I do not know that you are doing this,
or have done it, but I think it likely. And in any case I think you
trust reason too much, and instinct too little. If one desires a
thing very much, it is often a proof that one needs it. One may not
indeed be able to get it, but to resign it is sometimes to fail in
courage. I can see that you are in some way discontented with your
life. Don't try to mend it by a polite withdrawal. I am going to
pay you a compliment. You have a wonderful charm, of which you are
unconscious. It has made life very easy for you--but it has
responsibilities too. You must not create a situation, and then
abandon it. You must not disappoint people. I know, of course, only
too well, that charm in itself largely depends on a tranquil mind;
and it is difficult to exercise it when one is sad and unhappy; but
let me say that unhappiness does not deprive YOU of this power.

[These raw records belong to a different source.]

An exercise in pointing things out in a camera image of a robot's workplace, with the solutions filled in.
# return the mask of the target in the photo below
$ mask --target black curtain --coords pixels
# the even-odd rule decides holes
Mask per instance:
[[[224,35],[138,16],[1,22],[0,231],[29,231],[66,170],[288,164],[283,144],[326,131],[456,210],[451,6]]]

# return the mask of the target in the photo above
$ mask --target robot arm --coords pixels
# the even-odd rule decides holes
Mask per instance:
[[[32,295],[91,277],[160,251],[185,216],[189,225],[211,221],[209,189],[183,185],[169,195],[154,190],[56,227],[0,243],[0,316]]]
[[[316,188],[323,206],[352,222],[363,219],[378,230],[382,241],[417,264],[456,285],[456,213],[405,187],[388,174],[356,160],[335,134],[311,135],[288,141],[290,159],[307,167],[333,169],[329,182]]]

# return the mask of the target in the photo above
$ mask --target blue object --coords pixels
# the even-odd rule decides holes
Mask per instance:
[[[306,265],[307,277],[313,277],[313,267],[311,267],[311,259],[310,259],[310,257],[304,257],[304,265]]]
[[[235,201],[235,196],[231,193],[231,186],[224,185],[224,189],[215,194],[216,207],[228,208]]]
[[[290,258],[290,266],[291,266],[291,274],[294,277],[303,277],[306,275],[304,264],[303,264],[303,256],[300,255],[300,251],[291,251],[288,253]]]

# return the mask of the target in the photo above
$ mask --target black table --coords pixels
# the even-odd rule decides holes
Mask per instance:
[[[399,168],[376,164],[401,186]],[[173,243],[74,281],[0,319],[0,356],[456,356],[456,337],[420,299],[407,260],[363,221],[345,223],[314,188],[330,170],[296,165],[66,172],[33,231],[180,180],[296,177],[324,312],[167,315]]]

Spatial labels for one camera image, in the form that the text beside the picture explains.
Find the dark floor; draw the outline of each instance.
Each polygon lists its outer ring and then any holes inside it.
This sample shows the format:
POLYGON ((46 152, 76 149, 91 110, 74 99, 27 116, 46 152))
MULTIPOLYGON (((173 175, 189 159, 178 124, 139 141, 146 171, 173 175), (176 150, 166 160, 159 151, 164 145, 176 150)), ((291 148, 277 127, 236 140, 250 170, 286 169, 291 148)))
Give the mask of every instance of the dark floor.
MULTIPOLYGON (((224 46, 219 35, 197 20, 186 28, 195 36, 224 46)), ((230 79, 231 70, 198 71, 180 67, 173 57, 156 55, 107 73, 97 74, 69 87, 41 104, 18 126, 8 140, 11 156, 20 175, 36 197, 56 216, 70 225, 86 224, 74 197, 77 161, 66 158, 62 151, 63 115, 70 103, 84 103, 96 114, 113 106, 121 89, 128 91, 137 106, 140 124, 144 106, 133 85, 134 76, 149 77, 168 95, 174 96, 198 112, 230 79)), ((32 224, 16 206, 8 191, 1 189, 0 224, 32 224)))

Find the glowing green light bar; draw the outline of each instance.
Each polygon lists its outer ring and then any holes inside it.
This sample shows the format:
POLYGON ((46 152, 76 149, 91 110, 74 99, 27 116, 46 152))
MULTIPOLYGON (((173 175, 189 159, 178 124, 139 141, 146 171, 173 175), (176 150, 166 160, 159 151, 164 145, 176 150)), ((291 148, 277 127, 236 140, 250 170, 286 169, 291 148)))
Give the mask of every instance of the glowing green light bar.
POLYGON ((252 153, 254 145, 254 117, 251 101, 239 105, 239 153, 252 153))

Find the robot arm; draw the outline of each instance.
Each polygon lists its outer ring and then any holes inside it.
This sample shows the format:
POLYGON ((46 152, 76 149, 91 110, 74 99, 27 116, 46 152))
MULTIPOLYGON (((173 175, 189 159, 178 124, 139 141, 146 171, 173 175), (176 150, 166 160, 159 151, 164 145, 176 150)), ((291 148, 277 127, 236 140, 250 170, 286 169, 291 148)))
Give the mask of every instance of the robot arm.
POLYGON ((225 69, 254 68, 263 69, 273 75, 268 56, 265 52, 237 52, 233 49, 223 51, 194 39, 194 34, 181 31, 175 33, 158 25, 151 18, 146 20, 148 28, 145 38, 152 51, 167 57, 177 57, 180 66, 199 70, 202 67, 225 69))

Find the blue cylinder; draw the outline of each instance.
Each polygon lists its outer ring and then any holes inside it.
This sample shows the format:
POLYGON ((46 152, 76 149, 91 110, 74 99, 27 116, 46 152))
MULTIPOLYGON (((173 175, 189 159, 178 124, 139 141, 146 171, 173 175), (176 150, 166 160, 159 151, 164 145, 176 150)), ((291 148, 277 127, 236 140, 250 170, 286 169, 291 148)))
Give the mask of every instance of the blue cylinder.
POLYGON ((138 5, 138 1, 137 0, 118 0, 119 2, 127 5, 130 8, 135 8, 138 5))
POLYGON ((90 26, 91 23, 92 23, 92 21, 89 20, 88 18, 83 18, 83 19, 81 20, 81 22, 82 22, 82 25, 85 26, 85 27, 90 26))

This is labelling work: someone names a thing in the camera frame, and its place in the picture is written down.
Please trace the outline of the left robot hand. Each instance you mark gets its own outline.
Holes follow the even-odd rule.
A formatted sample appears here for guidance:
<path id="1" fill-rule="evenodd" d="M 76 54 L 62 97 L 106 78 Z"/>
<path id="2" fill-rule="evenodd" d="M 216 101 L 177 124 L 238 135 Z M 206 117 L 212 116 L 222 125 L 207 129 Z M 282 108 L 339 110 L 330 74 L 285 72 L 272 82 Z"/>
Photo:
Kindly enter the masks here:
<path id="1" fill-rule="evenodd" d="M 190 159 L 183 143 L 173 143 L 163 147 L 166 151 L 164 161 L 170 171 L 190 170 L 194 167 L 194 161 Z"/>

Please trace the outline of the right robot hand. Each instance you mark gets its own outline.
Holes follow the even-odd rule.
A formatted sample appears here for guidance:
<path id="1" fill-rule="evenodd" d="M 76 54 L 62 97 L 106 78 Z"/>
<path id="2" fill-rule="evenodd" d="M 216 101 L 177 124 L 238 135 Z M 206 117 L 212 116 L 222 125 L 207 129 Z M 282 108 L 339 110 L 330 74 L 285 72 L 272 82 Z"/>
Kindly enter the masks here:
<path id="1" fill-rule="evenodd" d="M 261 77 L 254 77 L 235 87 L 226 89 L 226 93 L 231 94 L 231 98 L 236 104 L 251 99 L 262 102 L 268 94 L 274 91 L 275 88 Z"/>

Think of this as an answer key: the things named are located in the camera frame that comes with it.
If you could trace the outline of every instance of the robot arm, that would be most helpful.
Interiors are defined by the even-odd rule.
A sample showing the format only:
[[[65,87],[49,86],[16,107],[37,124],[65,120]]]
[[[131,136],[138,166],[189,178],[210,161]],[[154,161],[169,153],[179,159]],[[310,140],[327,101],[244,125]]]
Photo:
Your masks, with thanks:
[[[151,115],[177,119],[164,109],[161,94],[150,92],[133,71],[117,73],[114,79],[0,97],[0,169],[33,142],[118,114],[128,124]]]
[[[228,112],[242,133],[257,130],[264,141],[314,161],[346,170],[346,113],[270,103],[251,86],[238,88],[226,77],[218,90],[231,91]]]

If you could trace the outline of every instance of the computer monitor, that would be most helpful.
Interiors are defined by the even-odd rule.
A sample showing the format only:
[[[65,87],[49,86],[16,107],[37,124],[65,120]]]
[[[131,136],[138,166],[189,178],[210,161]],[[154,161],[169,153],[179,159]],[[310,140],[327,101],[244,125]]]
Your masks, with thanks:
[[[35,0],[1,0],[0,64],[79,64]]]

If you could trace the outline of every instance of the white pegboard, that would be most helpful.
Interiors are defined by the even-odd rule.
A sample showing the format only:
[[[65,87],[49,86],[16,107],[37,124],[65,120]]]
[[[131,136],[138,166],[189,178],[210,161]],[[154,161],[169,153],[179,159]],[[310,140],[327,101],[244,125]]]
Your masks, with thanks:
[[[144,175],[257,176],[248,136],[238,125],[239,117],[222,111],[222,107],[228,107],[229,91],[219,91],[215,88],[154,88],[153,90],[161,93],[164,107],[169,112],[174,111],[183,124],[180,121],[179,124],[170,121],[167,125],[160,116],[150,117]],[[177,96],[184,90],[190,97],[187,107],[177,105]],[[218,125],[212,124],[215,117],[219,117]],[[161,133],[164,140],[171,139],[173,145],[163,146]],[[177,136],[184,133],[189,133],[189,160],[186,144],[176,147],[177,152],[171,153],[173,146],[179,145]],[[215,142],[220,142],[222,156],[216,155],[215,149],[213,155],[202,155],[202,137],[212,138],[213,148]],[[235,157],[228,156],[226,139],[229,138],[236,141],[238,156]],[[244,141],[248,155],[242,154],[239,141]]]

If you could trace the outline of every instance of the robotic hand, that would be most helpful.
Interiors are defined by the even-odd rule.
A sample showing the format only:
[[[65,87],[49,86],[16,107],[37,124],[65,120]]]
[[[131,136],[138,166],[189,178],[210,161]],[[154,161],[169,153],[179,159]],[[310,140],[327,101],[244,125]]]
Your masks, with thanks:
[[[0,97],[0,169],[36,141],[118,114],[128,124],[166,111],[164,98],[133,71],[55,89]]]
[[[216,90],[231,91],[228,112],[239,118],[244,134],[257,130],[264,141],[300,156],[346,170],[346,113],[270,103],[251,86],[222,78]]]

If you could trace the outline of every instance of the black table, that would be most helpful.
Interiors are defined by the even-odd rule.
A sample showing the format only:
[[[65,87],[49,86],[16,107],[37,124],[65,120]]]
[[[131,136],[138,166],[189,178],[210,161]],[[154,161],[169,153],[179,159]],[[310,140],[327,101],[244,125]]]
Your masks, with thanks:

Does it seem impossible to you to believe that I have loved you far
better, and in a way which I could not have thought possible, in
these last weeks, when I have seen you were unhappy? You do not
abandon yourself to depression; you make an effort; you recognise
other people's rights to be happy, not to be clouded by your own
unhappiness; and you have done more to attach us all to you in
these days than before, when you were perhaps more conscious of
being liked. Liking is not loving, Howard. There is no pain about
liking; there is infinite pain about loving; that is because it is
life, and not mere existence.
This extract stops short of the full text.